# Scraping Toronto neighborhoods

This project's purpose is to cluster neighborhoods in Toronto. The first step towards our analysis is to obtain data regarding these neighborhoods. The data needs to include the name and geographical coordinates. In order to obtain this data we will go through 2 steps:
 1. Get the names of all neighborhoods in Toronto
 2. Find the coordinates of the neighborhood using a geocoder

Luckily a Wikipedia [page](https://en.wikipedia.org/wiki/List_of_postal_codes_of_Canada:_M) exists that has all the information we need to explore and cluster the neighborhoods in Toronto.

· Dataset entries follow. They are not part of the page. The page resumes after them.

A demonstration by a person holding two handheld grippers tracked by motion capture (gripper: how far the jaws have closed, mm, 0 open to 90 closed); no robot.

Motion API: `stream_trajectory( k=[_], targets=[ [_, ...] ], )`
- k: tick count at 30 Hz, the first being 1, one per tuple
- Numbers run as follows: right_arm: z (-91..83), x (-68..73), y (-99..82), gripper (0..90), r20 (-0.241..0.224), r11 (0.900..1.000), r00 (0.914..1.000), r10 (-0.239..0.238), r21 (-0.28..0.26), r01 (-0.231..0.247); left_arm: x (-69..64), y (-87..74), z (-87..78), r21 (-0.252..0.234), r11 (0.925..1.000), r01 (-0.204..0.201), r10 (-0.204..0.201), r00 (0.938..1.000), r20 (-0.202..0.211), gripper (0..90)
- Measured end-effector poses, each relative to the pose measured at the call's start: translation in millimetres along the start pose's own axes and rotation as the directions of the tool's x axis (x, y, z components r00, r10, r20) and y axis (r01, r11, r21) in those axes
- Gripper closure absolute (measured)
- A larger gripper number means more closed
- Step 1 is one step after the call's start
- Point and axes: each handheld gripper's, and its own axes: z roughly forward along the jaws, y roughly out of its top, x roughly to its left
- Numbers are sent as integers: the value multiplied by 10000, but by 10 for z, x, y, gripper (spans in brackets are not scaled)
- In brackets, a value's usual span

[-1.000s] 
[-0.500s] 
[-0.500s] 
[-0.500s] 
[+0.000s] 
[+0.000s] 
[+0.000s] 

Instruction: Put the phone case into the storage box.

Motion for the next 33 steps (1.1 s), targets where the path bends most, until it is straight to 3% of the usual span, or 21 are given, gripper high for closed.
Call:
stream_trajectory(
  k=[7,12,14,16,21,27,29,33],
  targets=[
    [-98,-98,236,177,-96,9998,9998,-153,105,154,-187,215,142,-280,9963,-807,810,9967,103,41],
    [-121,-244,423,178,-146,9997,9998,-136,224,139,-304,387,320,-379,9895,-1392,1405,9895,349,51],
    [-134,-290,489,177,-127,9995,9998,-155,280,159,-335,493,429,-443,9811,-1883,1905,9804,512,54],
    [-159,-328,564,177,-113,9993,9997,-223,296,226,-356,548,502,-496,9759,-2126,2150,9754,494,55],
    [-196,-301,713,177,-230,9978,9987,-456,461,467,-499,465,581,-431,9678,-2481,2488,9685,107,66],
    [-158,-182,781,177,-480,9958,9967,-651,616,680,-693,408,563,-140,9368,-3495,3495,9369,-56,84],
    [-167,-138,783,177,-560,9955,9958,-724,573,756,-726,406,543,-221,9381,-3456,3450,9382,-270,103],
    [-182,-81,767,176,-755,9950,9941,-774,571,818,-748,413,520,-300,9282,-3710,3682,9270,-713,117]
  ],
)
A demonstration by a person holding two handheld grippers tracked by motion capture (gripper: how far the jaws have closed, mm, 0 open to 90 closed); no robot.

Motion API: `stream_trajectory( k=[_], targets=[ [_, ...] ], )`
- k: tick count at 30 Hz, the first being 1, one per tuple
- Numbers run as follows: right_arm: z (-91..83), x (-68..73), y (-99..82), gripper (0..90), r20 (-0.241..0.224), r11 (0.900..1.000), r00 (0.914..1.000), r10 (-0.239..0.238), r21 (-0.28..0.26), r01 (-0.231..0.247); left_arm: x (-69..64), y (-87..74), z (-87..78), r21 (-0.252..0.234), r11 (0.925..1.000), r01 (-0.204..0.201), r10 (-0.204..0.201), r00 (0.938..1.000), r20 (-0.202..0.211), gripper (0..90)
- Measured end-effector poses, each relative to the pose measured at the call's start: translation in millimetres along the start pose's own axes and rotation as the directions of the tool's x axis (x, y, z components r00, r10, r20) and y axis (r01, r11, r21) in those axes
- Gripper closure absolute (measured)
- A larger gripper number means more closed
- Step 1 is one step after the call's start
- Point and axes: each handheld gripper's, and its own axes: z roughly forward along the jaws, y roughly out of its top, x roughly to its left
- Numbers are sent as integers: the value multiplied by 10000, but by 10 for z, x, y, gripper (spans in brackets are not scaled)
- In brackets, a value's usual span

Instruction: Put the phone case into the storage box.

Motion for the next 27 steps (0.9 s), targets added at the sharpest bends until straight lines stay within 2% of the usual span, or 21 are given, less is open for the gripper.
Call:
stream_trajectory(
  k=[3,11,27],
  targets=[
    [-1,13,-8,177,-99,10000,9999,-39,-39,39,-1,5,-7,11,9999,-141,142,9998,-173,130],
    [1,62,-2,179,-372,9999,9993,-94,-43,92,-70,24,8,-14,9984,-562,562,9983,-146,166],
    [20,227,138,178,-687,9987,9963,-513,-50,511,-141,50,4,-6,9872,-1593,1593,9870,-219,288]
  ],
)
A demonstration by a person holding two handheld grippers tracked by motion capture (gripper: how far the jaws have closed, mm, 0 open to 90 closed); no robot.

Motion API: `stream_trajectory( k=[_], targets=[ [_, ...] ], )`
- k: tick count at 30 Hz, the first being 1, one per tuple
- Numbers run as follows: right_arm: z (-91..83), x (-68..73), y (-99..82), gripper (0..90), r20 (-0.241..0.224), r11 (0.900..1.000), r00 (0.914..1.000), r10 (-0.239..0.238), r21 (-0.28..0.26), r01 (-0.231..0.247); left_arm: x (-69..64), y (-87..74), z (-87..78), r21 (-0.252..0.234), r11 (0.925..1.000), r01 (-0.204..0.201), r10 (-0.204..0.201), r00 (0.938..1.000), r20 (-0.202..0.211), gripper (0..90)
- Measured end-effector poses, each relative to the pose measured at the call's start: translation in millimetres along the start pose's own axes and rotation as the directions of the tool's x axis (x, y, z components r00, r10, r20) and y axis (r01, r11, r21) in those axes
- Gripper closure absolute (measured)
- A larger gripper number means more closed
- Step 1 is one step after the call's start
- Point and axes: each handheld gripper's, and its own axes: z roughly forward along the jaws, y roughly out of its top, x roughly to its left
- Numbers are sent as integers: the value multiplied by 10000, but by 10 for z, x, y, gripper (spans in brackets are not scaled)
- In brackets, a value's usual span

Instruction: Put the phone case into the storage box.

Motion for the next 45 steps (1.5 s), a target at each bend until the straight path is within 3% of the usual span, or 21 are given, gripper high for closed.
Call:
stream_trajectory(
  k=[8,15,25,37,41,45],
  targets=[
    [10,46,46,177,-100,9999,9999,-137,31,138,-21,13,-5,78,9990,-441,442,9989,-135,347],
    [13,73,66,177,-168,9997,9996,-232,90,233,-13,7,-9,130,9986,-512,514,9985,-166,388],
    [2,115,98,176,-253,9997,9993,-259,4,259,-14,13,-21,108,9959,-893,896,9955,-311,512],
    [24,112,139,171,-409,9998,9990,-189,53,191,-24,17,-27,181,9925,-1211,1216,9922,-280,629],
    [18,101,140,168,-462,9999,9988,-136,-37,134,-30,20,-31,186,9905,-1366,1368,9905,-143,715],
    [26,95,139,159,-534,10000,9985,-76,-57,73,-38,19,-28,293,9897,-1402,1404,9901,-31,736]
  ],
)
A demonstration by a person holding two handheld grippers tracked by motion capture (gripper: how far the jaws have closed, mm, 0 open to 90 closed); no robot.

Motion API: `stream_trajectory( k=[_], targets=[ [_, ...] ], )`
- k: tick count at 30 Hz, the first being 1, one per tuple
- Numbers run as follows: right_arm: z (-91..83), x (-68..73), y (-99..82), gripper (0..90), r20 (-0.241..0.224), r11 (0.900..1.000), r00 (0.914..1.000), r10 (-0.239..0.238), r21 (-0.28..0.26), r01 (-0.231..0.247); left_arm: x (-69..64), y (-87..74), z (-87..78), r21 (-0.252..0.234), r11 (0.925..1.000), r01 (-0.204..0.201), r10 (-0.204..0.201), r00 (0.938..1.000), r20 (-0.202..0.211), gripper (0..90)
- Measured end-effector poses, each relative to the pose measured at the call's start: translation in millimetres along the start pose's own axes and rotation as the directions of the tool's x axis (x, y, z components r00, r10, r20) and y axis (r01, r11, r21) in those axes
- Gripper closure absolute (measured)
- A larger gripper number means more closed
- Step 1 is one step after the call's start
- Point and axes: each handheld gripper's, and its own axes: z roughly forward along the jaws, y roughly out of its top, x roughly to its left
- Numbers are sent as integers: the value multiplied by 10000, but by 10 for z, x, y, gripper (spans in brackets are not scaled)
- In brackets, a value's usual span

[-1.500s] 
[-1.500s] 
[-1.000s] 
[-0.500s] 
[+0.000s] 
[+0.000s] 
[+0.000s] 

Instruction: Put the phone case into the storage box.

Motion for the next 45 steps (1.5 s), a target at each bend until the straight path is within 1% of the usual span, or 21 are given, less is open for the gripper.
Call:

This notebook contains the code used to wrangle the data, clean it and save it into a pandas dataframe.

### Importing libraries

Scraping a simple HTML table can be done by only using <code>pandas</code>. 

In [1]:
import pandas as pd

### Downloading the dataset

The <code>read_html</code> function reads HTML tables into a <code>list</code> of <code>DataFrame</code> objects. In order to get the dataset we need to select the first element of the returned list. 

In [2]:
url = 'https://en.wikipedia.org/wiki/List_of_postal_codes_of_Canada:_M'

dfs_list = pd.read_html(url)

# select first element from list of DataFrames
df = dfs_list[0]
df.columns = ['PostalCode', 'Borough', 'Neighborhood']

df.head()

Unnamed: 0,PostalCode,Borough,Neighborhood
0,M1A,Not assigned,Not assigned
1,M2A,Not assigned,Not assigned
2,M3A,North York,Parkwoods
3,M4A,North York,Victoria Village
4,M5A,Downtown Toronto,"Regent Park, Harbourfront"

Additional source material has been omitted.